I couldn’t find home. The weeds had grown tall over the old ball fields, the manicured diamonds all but blown away.
I sigh and mosey over to the old dugout. Nothing but twisted tin poking from the ground like spikes of yucca. The warped bench reaches up like the hand of an old friend and I remember sitting there with my pals, pants rolled up to just below our knees, ball caps pushing down our 7-year-old ears. We’d watch the big boys from the “Babe Ruth” league walk slowly down the asphalt path, metal spikes crackling like fireworks. I can’t wait to grow up and be like them, we said to one another.
Now I have my doubts.
I’ve avoided this place since I moved on to high school, unwilling to take in the wreckage of one of the most important places in my life with its memories of Little League baseball, scenes of childhood simplicity and playful innocence. This hallowed place where I cried over losses, sweated out the salt from sunflower seeds and celebrated championships beneath Comanche moons. Now it lies desolate and abandoned, thanks to “club” ball, parent politics and a rise in city water taxes. You know, grown up stuff.
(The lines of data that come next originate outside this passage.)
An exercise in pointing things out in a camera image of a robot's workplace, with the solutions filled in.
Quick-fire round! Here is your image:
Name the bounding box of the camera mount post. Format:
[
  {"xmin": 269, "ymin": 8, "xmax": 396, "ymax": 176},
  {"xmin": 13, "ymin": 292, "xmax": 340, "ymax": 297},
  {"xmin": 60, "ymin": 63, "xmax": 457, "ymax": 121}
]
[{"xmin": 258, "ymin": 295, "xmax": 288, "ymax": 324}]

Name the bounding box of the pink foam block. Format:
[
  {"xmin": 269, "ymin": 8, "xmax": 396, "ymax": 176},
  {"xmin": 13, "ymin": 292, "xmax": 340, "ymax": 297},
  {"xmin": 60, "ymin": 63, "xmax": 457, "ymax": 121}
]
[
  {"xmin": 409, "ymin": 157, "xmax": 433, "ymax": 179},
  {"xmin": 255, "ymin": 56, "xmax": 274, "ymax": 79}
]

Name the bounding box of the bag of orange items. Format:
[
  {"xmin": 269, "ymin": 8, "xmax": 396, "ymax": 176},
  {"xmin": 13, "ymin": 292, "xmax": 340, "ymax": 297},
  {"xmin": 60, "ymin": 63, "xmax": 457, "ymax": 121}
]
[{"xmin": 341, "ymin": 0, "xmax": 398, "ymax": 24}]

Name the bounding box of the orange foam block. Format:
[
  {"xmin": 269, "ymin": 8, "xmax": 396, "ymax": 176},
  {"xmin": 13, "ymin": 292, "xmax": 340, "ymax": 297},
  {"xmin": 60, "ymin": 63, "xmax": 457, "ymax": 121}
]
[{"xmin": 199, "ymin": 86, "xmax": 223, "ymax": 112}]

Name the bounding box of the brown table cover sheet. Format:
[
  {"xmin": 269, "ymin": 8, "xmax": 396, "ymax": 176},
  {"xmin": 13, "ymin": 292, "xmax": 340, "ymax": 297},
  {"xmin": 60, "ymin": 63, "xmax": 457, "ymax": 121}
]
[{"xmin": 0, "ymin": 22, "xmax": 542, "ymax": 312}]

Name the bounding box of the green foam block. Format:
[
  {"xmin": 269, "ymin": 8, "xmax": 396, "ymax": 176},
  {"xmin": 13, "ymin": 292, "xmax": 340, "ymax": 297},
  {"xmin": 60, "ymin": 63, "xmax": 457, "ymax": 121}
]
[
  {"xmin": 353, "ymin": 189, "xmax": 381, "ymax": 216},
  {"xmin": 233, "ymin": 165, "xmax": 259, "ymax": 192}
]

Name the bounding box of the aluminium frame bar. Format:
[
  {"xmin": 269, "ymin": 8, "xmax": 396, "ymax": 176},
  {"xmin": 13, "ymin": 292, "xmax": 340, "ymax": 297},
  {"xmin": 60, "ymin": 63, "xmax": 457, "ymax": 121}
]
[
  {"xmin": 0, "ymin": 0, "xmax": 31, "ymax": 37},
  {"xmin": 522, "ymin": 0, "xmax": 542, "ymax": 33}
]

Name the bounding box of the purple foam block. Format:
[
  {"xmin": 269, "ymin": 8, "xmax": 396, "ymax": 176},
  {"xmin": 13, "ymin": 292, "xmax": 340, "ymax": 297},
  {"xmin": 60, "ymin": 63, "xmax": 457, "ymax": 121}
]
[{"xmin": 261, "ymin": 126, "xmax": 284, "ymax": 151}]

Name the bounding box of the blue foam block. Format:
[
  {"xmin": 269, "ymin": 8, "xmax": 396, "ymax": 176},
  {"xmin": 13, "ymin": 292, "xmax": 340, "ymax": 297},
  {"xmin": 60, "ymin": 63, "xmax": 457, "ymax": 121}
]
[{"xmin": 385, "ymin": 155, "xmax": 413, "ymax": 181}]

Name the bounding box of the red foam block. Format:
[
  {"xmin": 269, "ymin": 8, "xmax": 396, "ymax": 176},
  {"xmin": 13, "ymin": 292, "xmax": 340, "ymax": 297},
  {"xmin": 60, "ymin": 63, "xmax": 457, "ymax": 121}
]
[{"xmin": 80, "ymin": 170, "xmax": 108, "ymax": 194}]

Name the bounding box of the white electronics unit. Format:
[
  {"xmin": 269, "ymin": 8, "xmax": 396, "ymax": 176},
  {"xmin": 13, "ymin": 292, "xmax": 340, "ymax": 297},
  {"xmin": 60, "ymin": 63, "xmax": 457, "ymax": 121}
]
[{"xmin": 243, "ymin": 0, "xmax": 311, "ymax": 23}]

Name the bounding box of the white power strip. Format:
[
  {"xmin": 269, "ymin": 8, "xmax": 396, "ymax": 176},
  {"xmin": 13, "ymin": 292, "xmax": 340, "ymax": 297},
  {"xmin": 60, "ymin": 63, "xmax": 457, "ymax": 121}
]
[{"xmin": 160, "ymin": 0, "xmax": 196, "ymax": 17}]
Why did I drive here today? Not sure. Might be the need to find a suitable place to mirror an encounter this morning, a deep conversation with a troubled soul whose hopes and dreams have been ripped apart from the inside out: her home, now a wreckage of battered tin; her children in danger; her mind reeling with fears too frightful to articulate.
I jam my hands in my pockets and kick the dust as I walk. When my eye catches the sight of a white sphere half-buried in the hardpan, I unearth it: the rotted core of a baseball, a million strings wrapped tightly around a rubber center. Like the memories of my youth, like that woman’s home, I hold the torn remnants in my hand and wonder if my own core—my calling, my vocation itself—might also be unraveling.
How long before ruin sets in?
The sun is setting and I walk to sit on a now-flat pitcher’s mound, the very spot where I once stood, white pearl in hand, hurling fastballs into the catchers’ mitt to the slap of cowhide leather. I am a kid again, living in the simplicity of free soda and the smell of summer showers on freshly mowed grass, blowing gum bubbles next to my buddies.
As I reflect on these memories, I look down and run my thumb over a scar on my left hand. Over a decade ago, sixty feet from this mound, I had caught a hard fastball with this hand while playing catcher and split it open. I remember my dad’s advice as he cleaned up the blood and bandaged the wound: “Son, baseball has a lot to teach you.” He looked me in the eye. “Someday, this scar will mean more to you than any trophy.” I can almost feel the strength of his grip on my shoulder as he encouraged me to get back behind the plate.
A train whistle sounds in the distance and I shift my eyes to the sky: an explosion of pinks and oranges that defy the coming darkness. I glance at my hand and rub my thumb across the scar one more time. My heart is strengthened. I take a deep breath, sprint from the mound and run the bases. Through the weeds, amid the rubble, I round for home.